Mini-Channel Supercritical CO2 Heat Transfer Measurements for Brayton Cycle Regenerators

Abstract

Recently, it has become increasingly important to improve efficiency and reduce capital costs in nuclear power plants. This prompted significant work in studying advanced Brayton cycles for high temperature energy conversion. A particular improvement in the operation of an advanced carbon dioxide cycle, is the use of compact, highly efficient, diffusion bonded heat exchangers for the recuperators. These heat exchangers operate near the pseudo-critical point of liquid carbon dioxide, making use of the drastic variation of the thermo-physical properties. This paper focuses on the experimental measurements of heat transfer and pressure drop characteristics within mini-channels. Two test section channel geometries are studied: a straight channel and a zig-zag channel.
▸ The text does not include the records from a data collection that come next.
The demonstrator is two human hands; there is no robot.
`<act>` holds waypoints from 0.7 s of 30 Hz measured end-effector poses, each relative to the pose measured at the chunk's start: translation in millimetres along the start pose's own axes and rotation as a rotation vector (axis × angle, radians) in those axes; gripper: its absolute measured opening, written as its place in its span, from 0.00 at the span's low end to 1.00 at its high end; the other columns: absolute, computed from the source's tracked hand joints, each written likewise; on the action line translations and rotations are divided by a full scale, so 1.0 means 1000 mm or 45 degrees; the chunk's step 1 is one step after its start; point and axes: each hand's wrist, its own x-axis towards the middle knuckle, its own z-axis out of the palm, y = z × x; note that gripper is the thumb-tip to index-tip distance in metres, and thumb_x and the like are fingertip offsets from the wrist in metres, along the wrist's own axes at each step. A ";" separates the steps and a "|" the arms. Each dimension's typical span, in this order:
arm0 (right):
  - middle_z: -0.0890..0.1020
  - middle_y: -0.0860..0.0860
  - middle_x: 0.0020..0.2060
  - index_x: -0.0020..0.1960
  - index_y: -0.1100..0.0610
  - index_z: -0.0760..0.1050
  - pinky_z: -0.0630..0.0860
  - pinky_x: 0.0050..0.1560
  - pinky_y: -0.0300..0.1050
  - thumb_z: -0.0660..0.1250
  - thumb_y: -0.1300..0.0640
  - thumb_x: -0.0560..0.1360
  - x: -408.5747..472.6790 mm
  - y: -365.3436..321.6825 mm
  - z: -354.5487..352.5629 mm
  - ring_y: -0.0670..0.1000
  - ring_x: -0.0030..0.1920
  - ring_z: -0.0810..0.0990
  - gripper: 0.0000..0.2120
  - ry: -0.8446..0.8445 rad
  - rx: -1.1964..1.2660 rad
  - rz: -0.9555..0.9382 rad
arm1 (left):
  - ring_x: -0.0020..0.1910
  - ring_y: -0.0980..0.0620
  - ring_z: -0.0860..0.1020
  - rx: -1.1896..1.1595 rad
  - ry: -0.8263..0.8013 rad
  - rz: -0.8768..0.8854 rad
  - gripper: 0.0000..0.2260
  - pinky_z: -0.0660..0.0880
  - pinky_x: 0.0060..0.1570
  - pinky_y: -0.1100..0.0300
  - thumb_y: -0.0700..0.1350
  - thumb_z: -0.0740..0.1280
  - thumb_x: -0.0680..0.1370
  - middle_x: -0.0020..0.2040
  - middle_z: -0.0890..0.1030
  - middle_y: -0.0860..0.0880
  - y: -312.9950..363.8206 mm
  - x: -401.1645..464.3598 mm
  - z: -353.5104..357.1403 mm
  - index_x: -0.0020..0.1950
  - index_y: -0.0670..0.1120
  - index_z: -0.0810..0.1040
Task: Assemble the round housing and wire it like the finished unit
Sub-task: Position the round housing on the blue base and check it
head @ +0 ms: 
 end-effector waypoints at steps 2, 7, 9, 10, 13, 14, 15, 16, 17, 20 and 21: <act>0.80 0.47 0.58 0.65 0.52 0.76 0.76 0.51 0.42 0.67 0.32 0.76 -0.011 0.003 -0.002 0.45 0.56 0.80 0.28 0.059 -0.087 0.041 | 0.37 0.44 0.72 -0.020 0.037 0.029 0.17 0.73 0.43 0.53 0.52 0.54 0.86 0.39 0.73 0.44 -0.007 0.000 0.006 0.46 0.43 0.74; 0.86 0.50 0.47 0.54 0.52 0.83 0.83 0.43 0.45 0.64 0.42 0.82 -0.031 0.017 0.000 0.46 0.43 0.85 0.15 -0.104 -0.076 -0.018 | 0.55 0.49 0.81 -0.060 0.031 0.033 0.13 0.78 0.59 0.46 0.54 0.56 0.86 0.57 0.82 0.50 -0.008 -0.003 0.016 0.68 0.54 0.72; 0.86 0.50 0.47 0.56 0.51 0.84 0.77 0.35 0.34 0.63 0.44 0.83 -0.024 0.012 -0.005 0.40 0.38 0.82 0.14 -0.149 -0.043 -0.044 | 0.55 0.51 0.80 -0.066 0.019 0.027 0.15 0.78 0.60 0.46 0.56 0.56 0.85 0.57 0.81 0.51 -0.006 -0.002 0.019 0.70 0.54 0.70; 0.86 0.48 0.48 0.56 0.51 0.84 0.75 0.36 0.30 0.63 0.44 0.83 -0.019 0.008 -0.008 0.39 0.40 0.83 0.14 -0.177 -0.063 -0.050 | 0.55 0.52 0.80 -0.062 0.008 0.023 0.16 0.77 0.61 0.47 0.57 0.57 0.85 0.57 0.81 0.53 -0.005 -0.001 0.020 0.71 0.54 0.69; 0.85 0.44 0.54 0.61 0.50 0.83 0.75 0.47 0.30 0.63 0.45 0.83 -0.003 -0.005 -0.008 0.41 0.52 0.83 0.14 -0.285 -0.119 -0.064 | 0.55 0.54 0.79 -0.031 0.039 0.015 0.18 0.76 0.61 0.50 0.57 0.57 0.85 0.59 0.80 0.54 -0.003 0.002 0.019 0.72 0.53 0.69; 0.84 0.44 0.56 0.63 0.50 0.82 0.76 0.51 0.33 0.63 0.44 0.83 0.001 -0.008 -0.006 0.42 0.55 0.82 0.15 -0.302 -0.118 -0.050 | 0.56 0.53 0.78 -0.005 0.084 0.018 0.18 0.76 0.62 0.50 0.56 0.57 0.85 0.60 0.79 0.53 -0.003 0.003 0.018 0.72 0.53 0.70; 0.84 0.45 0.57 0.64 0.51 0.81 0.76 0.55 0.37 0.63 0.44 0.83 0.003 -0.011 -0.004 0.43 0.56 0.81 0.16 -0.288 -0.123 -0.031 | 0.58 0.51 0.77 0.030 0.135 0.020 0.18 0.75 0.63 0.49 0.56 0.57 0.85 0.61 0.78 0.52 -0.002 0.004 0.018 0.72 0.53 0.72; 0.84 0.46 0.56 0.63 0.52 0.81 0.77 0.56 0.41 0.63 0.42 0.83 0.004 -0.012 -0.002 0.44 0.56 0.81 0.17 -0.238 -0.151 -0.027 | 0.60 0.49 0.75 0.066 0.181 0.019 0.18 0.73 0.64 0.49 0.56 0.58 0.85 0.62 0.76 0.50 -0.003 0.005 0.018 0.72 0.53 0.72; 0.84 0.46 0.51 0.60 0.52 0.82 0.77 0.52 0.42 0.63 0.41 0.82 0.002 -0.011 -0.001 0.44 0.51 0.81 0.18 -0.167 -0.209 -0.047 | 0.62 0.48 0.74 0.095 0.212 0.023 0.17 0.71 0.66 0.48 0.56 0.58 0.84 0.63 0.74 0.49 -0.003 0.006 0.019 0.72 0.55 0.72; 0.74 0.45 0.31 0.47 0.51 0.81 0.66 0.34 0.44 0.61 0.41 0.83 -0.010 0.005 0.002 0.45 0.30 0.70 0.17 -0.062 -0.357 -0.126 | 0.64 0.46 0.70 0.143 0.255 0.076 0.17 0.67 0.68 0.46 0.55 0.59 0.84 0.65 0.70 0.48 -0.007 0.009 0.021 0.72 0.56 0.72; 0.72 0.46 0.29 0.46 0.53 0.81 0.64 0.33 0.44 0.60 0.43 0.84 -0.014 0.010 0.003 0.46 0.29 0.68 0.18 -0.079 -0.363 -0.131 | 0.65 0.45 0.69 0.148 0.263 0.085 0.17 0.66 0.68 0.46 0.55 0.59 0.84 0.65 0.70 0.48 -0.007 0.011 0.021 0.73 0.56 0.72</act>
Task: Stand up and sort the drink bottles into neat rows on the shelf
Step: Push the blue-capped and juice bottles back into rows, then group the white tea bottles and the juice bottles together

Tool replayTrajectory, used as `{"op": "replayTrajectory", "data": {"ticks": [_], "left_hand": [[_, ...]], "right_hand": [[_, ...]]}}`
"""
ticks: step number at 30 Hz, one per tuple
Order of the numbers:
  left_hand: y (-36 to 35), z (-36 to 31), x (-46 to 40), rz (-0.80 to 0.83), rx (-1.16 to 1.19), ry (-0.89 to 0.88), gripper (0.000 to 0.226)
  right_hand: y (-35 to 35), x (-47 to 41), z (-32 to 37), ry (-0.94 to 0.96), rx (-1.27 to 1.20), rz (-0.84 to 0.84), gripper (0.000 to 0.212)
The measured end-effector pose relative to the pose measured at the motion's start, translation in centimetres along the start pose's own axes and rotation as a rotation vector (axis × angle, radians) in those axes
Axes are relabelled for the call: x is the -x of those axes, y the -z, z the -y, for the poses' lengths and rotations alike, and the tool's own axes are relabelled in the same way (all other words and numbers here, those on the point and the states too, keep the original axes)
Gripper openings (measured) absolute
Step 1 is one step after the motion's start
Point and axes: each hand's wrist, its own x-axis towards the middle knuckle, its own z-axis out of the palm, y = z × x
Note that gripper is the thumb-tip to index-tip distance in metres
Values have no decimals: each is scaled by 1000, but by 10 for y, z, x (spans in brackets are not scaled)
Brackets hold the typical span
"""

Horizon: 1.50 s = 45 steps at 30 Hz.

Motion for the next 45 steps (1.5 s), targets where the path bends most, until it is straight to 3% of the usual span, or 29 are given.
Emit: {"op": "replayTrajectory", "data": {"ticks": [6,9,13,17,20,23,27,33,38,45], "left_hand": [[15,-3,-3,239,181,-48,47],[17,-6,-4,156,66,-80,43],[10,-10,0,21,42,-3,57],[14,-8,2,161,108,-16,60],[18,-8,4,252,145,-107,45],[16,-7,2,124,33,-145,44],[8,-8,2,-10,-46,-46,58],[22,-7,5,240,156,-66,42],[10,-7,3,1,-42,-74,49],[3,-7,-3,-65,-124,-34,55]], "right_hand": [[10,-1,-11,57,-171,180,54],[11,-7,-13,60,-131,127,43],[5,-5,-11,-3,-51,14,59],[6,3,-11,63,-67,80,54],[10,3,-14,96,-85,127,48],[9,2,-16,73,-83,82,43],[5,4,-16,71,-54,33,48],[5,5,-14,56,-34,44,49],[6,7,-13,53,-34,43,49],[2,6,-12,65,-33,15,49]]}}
Both configurations are 0.5m in length and constructed out of 316 stainless steel with a series of nine parallel 1.9mm semi-circular channels. The zig-zag configuration has an angle of 115 degrees with an effective length of ∼0.58m. Heat transfer measurements are conducted for varying ranges of inlet temperatures, pressures, and mass flow rates. Local and average heat transfer coefficients near the critical point are determined from measured wall temperatures and calculated local bulk temperatures.